▶ **Work to complete**: Repeat the listing exactly, minus the pictures.

▶ **Supplied data**:

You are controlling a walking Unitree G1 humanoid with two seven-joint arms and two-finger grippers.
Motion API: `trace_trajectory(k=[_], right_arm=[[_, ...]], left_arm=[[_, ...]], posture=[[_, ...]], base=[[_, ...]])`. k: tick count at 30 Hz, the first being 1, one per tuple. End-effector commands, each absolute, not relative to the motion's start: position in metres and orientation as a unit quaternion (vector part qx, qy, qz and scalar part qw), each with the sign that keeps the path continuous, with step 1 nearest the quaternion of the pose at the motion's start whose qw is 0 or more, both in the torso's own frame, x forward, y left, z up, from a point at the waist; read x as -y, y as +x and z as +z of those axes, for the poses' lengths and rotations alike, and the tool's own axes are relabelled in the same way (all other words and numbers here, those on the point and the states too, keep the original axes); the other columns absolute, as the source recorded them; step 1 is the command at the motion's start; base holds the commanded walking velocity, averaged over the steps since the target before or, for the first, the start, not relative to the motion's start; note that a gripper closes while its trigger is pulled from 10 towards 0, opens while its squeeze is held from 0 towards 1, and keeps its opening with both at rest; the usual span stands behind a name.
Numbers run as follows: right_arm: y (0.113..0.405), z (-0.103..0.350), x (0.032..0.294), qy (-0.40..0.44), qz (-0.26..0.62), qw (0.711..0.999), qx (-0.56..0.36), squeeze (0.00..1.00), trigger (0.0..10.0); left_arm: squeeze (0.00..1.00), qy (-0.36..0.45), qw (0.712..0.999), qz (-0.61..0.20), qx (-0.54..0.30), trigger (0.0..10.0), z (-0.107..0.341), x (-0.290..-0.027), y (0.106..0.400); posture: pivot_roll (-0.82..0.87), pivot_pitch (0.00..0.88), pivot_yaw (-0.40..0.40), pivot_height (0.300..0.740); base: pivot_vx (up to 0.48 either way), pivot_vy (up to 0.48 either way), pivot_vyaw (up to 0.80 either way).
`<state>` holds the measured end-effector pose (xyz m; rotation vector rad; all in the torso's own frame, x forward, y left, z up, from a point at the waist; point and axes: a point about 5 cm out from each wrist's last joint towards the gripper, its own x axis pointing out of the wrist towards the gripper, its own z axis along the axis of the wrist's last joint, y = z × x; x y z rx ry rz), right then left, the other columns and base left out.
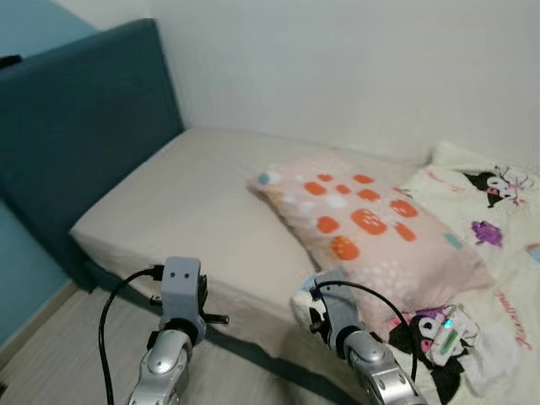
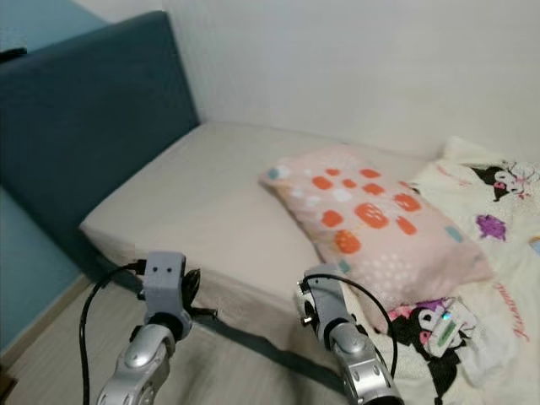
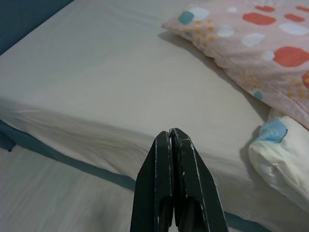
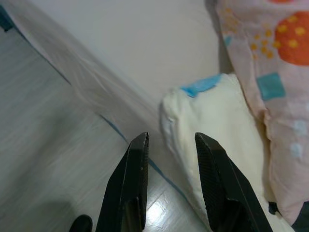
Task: Clean up the room
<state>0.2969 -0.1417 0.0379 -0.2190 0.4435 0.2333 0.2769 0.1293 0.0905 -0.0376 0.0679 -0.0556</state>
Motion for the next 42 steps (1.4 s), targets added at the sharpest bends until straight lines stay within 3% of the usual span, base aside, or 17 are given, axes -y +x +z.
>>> trace_trajectory(k=[1, 27, 42], right_arm=[[0.295, 0.036, 0.144, -0.104, 0.111, 0.963, -0.221, 0.0, 10.0], [0.301, 0.051, 0.141, -0.077, 0.101, 0.978, -0.166, 0.0, 10.0], [0.299, 0.049, 0.14, -0.079, 0.106, 0.977, -0.169, 0.0, 10.0]], left_arm=[[0.0, -0.01, 0.999, -0.028, -0.038, 10.0, 0.088, -0.129, 0.275], [0.0, 0.022, 0.998, 0.003, -0.056, 10.0, 0.08, -0.139, 0.273], [0.0, 0.018, 0.998, 0.012, -0.062, 10.0, 0.077, -0.14, 0.274]], posture=[[-0.08, 0.088, 0.022, 0.74], [-0.07, 0.106, 0.017, 0.74], [-0.07, 0.111, 0.018, 0.74]], base=[[0.0, 0.0, 0.0], [0.0, 0.0, 0.0], [0.0, -0.333, 0.0]])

▶ **Response to the exercise**:
You are controlling a walking Unitree G1 humanoid with two seven-joint arms and two-finger grippers.
Motion API: `trace_trajectory(k=[_], right_arm=[[_, ...]], left_arm=[[_, ...]], posture=[[_, ...]], base=[[_, ...]])`. k: tick count at 30 Hz, the first being 1, one per tuple. End-effector commands, each absolute, not relative to the motion's start: position in metres and orientation as a unit quaternion (vector part qx, qy, qz and scalar part qw), each with the sign that keeps the path continuous, with step 1 nearest the quaternion of the pose at the motion's start whose qw is 0 or more, both in the torso's own frame, x forward, y left, z up, from a point at the waist; read x as -y, y as +x and z as +z of those axes, for the poses' lengths and rotations alike, and the tool's own axes are relabelled in the same way (all other words and numbers here, those on the point and the states too, keep the original axes); the other columns absolute, as the source recorded them; step 1 is the command at the motion's start; base holds the commanded walking velocity, averaged over the steps since the target before or, for the first, the start, not relative to the motion's start; note that a gripper closes while its trigger is pulled from 10 towards 0, opens while its squeeze is held from 0 towards 1, and keeps its opening with both at rest; the usual span stands behind a name.
Numbers run as follows: right_arm: y (0.113..0.405), z (-0.103..0.350), x (0.032..0.294), qy (-0.40..0.44), qz (-0.26..0.62), qw (0.711..0.999), qx (-0.56..0.36), squeeze (0.00..1.00), trigger (0.0..10.0); left_arm: squeeze (0.00..1.00), qy (-0.36..0.45), qw (0.712..0.999), qz (-0.61..0.20), qx (-0.54..0.30), trigger (0.0..10.0), z (-0.107..0.341), x (-0.290..-0.027), y (0.106..0.400); posture: pivot_roll (-0.82..0.87), pivot_pitch (0.00..0.88), pivot_yaw (-0.40..0.40), pivot_height (0.300..0.740); base: pivot_vx (up to 0.48 either way), pivot_vy (up to 0.48 either way), pivot_vyaw (up to 0.80 either way).
`<state>` holds the measured end-effector pose (xyz m; rotation vector rad; all in the torso's own frame, x forward, y left, z up, from a point at the waist; point and axes: a point about 5 cm out from each wrist's last joint towards the gripper, its own x axis pointing out of the wrist towards the gripper, its own z axis along the axis of the wrist's last joint, y = z × x; x y z rx ry rz), right then left, the other columns and base left out.
Task: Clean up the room
<state>0.2969 -0.1417 0.0379 -0.2190 0.4435 0.2333 0.2769 0.1293 0.0905 -0.0376 0.0679 -0.0556</state>
Motion for the next 42 steps (1.4 s), targets added at the sharpest bends until straight lines stay within 3% of the usual span, base aside, or 17 are given, axes -y +x +z.
>>> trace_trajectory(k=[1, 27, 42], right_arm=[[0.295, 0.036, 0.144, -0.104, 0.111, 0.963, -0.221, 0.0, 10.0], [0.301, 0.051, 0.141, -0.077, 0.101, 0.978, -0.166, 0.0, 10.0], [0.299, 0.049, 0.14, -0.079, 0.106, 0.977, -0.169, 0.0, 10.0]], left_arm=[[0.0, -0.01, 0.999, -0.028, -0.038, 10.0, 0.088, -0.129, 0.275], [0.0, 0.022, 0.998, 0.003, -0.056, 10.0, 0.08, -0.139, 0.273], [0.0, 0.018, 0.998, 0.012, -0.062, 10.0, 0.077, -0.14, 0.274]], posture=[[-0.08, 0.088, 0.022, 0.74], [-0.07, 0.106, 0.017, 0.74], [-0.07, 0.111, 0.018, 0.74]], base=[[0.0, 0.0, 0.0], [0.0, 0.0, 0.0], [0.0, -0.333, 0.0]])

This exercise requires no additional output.